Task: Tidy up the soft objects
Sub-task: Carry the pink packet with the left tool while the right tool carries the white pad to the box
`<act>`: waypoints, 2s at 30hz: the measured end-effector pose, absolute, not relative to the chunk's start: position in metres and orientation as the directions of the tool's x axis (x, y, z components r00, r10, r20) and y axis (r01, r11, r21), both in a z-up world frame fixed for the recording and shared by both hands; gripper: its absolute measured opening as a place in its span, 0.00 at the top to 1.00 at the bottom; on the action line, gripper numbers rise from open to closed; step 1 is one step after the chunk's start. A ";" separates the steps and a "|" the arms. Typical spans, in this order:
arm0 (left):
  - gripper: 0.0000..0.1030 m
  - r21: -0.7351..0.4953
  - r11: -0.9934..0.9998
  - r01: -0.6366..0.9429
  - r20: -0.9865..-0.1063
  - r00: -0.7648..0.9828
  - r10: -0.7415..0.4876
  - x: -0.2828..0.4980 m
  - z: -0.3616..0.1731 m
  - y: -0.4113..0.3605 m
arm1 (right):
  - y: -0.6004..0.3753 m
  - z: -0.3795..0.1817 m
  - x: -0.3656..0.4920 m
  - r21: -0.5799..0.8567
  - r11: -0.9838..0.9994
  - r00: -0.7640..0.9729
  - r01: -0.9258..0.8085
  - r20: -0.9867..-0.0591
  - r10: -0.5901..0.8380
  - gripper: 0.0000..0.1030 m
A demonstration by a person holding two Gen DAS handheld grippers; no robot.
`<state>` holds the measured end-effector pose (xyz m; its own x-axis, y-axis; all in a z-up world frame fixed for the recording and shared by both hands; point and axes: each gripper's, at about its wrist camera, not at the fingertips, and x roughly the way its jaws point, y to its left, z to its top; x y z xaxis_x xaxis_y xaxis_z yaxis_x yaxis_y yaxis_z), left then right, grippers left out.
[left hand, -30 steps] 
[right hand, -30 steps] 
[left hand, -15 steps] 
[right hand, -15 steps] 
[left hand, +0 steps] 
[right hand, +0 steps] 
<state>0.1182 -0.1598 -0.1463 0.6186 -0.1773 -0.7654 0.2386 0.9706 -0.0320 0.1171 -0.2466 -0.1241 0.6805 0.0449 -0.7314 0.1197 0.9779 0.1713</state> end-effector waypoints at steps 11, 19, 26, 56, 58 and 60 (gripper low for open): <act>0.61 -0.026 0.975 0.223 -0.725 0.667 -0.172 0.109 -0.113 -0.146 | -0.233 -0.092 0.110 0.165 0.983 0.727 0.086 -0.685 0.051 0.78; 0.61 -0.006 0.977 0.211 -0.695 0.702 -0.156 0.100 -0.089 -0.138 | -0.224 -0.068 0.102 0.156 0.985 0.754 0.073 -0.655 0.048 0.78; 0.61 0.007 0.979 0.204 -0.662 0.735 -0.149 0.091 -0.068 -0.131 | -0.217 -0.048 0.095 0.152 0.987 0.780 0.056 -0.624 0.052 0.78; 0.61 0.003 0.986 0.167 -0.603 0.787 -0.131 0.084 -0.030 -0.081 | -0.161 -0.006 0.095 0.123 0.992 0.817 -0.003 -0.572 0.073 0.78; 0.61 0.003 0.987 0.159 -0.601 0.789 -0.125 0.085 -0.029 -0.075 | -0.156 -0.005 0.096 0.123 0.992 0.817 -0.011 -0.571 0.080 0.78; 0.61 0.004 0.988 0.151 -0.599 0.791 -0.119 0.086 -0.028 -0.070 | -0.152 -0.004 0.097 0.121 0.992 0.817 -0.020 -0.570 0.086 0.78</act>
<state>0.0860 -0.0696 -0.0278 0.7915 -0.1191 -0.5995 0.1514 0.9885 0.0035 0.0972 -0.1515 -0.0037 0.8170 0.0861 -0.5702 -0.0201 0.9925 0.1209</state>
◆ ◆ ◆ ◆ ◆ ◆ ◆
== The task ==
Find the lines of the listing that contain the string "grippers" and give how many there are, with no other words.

== Written solution ==
2